Régis Barthélemy, Baron Mouton-Duvernet (/fr/; 3 May 1771 - 27 July 1816) was a French general who after the Hundred Days was executed by the Bourbon restoration.

Born in Puy-en-Velay in 1771 Mouton-Duvernet entered the French army in 1785. Having served in the colonies, mainly in Guadeloupe, upon the outbreak of the French revolution he served in the Siege of Toulon. Mouton-Duvernet later served in the Italian campaign and distinguished himself at Arcole. Having been promoted to colonel and given command of the 63rd Infantry Regiment, Mouton-Duvernet served in Spain. Having been ennobled a baron in 1808, he was promoted to general de brigade in July 1811 and general de division in August 1813. After the siege of Dresden he became prisoner of war. Serving as governor of Valence, upon Napoleon's return in 1815 Mouton-Duvernet rallied to the emperor, serving in the Chamber of Deputies as a representative for the Haut-Loire. Opposing the return of the Bourbons, he was made governor of Lyon on 2 July 1815.

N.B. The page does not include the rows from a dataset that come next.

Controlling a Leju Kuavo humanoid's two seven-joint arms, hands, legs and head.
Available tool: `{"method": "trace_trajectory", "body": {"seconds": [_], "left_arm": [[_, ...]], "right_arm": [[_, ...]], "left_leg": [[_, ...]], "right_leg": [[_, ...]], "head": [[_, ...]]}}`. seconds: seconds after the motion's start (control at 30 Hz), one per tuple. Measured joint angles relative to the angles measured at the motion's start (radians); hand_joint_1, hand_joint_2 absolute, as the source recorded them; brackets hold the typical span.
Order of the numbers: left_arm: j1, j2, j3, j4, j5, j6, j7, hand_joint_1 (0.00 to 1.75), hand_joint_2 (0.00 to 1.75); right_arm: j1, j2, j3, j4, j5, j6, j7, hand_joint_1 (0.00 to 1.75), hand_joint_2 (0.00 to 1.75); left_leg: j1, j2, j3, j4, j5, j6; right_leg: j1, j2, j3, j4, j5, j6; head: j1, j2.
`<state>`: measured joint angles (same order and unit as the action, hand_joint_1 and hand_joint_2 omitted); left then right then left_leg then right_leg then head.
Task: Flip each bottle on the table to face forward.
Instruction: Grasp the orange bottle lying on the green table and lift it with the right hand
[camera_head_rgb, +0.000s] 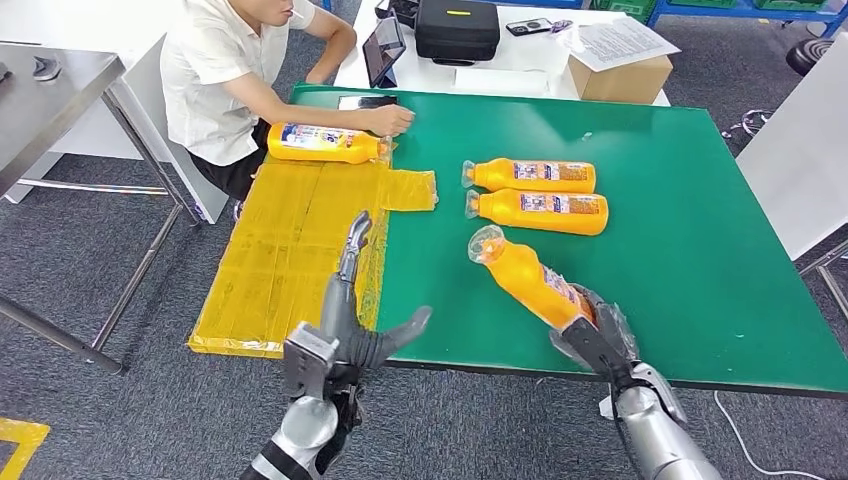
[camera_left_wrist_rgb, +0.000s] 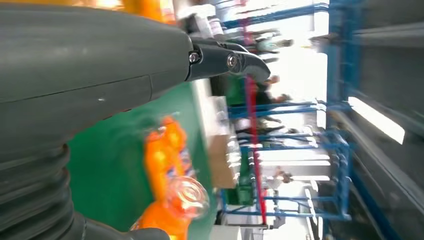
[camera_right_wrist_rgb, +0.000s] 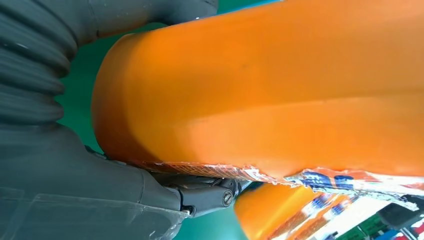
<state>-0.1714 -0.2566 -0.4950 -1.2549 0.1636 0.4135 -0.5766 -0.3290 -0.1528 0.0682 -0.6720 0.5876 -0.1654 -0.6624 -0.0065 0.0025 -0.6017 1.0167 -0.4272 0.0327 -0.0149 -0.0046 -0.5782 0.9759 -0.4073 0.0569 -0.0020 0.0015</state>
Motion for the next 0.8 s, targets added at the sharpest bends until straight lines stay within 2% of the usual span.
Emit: {"method": "trace_trajectory", "body": {"seconds": [0.2,0.3,0.53,0.8], "left_arm": [[0.036,-0.001,0.033,0.01,0.296,-0.201,0.144,0.0,1.75],[0.057,0.001,0.036,0.019,0.37,-0.254,0.179,0.0,1.75],[0.066,0.016,0.025,0.025,0.425,-0.3,0.228,0.0,1.75],[0.059,0.022,0.021,0.031,0.425,-0.282,0.206,0.0,1.75]], "right_arm": [[0.064,0.055,0.033,-0.132,-0.071,0.068,0.017,1.75,1.75],[0.094,0.083,0.077,-0.204,-0.115,0.101,0.04,1.75,1.75],[0.116,0.127,0.177,-0.288,-0.156,0.112,0.07,1.75,1.75],[0.119,0.152,0.25,-0.293,-0.16,0.111,0.072,1.75,1.75]], "left_leg": [[0.0,0.0,-0.004,0.0,0.001,0.0],[0.0,0.0,-0.008,0.0,0.001,-0.001],[0.0,-0.001,-0.013,0.0,0.002,-0.001],[0.0,-0.001,-0.014,0.0,0.002,-0.001]], "right_leg": [[0.0,0.0,-0.003,0.001,0.0,0.0],[0.0,0.0,-0.007,0.001,0.0,0.0],[0.0,-0.001,-0.012,0.001,0.0,0.0],[0.0,-0.001,-0.013,0.001,0.0,0.0]], "head": [[0.0,0.0],[0.0,0.0],[0.0,0.0],[0.0,0.0]]}}
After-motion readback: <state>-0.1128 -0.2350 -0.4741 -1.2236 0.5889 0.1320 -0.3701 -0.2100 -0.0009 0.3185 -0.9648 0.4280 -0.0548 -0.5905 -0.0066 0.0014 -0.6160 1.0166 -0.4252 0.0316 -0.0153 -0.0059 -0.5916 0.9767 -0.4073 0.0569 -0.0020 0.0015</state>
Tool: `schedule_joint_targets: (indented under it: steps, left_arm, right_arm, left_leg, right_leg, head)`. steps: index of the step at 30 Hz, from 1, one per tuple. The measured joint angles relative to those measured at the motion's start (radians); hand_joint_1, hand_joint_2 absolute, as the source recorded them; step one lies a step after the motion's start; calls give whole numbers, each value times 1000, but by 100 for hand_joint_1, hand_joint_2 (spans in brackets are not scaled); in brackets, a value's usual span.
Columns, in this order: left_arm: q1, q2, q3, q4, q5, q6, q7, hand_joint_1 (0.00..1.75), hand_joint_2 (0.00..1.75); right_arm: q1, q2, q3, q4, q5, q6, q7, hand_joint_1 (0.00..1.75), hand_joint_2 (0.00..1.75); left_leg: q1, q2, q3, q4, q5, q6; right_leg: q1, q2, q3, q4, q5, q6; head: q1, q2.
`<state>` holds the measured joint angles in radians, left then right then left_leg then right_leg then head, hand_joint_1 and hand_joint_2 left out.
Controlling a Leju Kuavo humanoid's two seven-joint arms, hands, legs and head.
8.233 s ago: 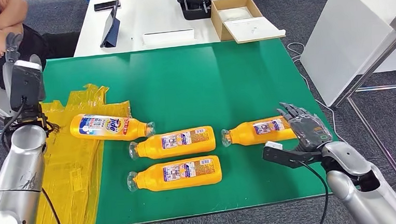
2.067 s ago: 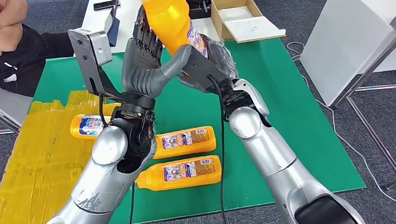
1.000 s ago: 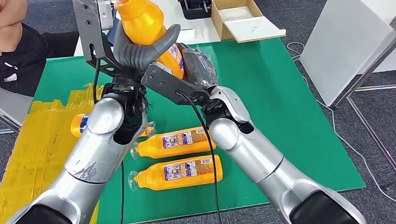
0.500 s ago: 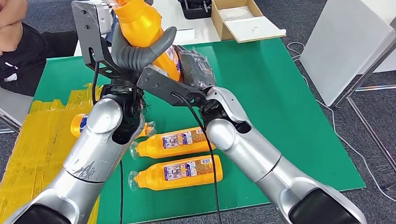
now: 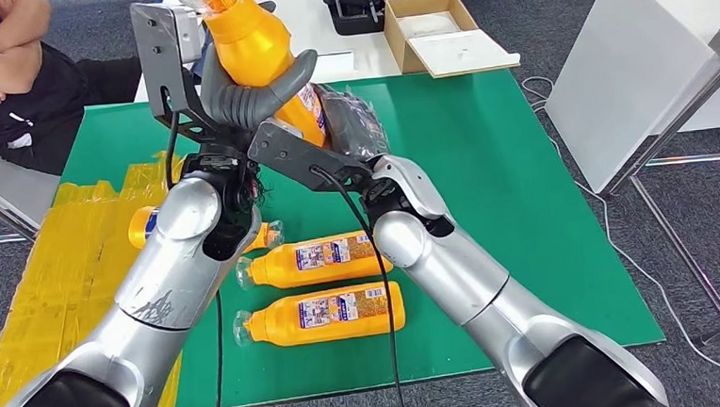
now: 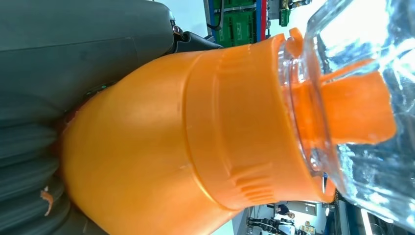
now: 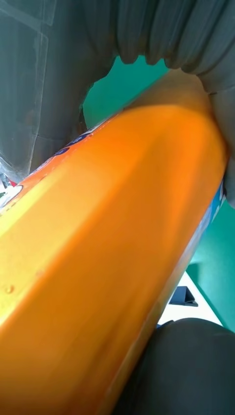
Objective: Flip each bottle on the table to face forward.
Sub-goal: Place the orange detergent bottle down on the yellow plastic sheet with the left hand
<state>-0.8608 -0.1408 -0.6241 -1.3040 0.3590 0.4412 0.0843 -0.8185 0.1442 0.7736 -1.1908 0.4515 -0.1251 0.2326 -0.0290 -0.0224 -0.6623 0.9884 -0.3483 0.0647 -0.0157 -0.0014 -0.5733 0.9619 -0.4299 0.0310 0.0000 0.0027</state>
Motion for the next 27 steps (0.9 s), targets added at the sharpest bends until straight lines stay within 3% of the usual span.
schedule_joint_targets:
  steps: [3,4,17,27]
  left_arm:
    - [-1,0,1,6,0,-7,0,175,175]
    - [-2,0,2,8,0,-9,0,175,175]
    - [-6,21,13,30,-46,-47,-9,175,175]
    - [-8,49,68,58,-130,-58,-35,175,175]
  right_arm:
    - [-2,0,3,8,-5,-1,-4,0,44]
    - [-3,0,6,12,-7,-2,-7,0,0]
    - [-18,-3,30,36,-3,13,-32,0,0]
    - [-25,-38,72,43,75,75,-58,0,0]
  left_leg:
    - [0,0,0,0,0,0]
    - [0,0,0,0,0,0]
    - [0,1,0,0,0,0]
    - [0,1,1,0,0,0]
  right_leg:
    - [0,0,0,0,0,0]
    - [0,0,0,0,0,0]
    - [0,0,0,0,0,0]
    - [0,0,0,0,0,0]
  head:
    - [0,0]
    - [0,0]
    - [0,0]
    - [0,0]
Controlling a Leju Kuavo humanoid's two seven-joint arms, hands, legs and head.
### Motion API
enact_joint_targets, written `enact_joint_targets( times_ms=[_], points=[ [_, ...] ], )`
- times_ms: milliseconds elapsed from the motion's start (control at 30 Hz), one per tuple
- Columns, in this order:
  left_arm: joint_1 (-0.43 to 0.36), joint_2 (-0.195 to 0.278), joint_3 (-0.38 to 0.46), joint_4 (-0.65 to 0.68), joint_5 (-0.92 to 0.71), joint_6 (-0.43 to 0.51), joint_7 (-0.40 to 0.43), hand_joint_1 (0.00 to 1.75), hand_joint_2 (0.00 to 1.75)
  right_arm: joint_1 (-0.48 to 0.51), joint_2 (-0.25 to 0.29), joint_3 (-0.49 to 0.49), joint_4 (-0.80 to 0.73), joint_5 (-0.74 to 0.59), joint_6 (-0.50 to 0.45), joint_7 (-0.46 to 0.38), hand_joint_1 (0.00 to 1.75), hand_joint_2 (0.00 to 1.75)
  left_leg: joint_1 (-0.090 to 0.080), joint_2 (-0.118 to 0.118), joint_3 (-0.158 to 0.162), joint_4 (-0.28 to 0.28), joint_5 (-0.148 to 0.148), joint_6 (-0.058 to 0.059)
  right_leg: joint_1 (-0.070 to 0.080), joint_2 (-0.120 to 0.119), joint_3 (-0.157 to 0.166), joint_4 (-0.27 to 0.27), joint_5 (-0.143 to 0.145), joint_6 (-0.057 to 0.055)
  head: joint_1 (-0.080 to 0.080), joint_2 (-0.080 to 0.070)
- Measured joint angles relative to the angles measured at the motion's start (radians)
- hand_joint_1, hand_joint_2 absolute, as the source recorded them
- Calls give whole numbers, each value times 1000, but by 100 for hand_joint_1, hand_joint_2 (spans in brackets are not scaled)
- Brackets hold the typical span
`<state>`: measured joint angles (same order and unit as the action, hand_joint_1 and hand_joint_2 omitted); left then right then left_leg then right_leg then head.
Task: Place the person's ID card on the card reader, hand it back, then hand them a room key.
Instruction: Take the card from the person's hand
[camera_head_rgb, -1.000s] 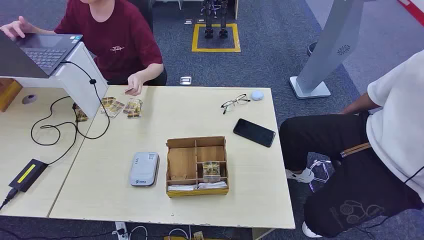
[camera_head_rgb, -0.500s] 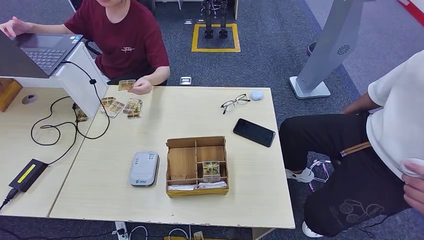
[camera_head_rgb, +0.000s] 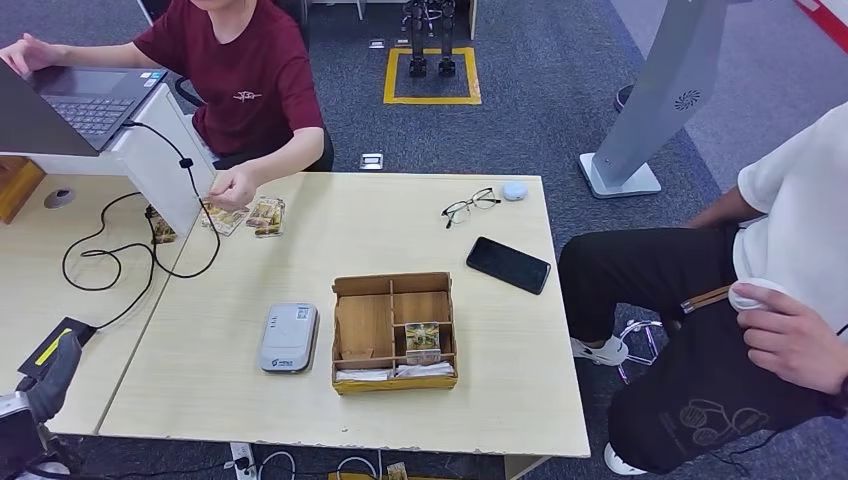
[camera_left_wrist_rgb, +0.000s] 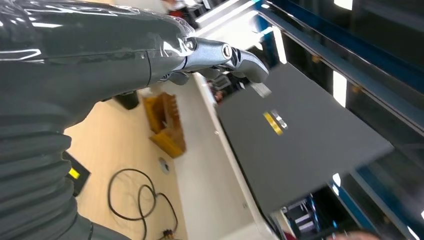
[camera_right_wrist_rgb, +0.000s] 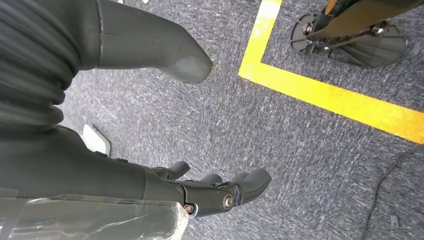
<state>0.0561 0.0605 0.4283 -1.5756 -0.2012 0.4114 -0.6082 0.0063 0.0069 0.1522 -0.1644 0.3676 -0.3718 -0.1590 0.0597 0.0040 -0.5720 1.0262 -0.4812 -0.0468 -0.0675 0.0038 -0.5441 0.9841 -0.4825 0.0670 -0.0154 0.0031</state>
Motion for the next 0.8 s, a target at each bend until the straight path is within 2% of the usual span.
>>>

Upon the return of the Bourbons, he was declared a traitor by the Royal Ordinance of 24 July 1815, and he tried to hide but was arrested and tried by court-martial, which sentenced him to death on 25 July 1816. Mouton-Duvernet was executed by firing squad on 27 July 1816 in Lyon.

A street and a metro station in Paris are named in remembrance of the general.

His name is inscribed on the western pillar of the Arc de Triomphe.